Jan. 8 (Bloomberg) -- Volatility in India’s rupee fell to a five-week low after overseas investors pumped money into the nation’s stocks and bonds, helping allay concern about the nation’s record current-account deficit.
Global funds bought $1.1 billion more Indian equities than they sold in the first five days of this month, exchange data show, after U.S. lawmakers averted more than $600 billion in tax increases and spending cuts on Jan. 1. Foreign holdings of rupee-denominated debt rose $238 million and touched a record on Jan. 3. The inflows will help offset the nation’s record current-account shortfall, according to Barclays Plc.
“There are things going in favor of the rupee, such as ample global liquidity,” said Nick Verdi, a strategist at Barclays in Singapore. Volatility can fall further “because some of the global tail risks that markets were facing are receding, but at the same time the global economy is still relatively soft,” he said.
One-month implied volatility, a gauge of expected moves in exchange rates used to price options, fell eight basis points, or 0.08 percentage point, to 9.62 percent in Mumbai, according to data compiled by Bloomberg.

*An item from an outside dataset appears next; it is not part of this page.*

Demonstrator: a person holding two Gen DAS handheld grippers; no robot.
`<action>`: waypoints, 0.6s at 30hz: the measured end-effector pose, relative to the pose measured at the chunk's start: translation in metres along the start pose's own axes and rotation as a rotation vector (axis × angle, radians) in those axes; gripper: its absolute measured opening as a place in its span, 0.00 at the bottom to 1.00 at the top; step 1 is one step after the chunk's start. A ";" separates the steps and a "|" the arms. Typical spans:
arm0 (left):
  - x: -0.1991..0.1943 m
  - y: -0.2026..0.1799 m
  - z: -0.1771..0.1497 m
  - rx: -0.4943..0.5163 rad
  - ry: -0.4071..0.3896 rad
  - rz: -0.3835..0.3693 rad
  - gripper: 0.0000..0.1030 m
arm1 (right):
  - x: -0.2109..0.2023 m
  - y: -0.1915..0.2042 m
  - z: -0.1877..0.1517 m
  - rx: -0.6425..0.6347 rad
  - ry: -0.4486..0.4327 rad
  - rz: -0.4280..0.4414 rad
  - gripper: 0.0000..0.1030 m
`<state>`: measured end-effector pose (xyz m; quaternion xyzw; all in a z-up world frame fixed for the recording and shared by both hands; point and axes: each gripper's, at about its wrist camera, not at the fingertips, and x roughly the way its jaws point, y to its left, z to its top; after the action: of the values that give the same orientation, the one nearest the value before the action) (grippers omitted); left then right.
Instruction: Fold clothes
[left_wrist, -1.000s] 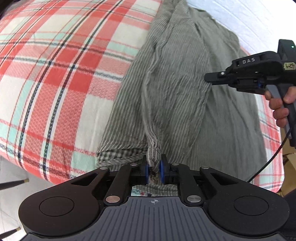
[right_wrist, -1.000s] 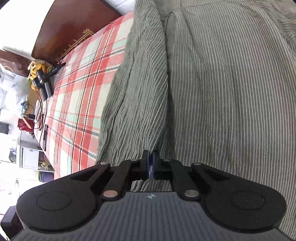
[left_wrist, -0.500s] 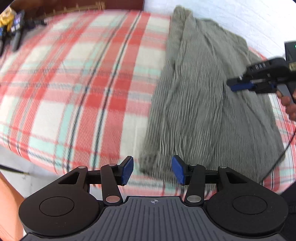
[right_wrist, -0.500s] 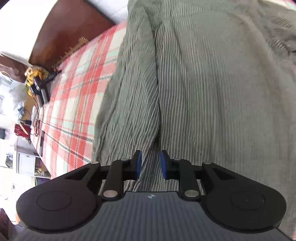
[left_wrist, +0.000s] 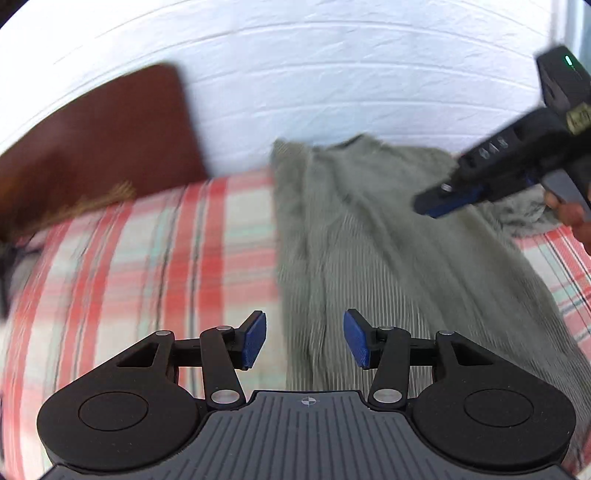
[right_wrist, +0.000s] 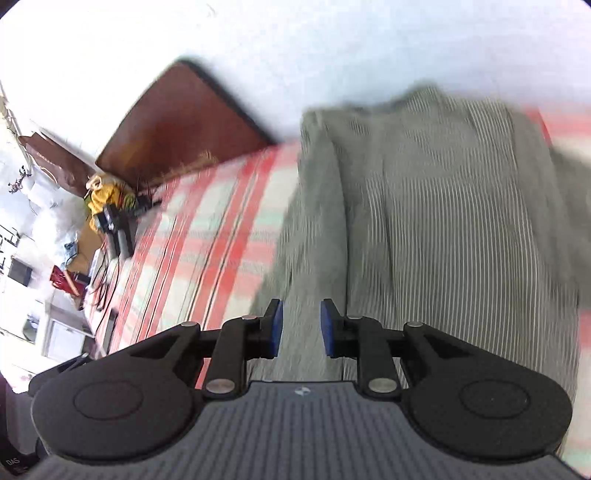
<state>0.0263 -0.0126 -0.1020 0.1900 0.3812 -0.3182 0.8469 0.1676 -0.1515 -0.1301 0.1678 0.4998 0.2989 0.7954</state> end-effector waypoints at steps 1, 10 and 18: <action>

It earlier touched 9.5275 percent, the lowest level since Dec. 4.
The current-account deficit widened to $22.3 billion in the quarter ended Sept. 30, government data showed Dec. 31.
The rupee advanced 0.4 percent 55.0050 per dollar, data compiled by Bloomberg show.
Three-month onshore rupee forwards traded at 56.01 per dollar, compared with 56.20 yesterday, according to data compiled by Bloomberg. Offshore non-deliverable contracts were at 55.39, compared with 55.62 yesterday. Forwards are agreements to buy or sell assets at a set price and date. Non-deliverable contracts are settled in dollars.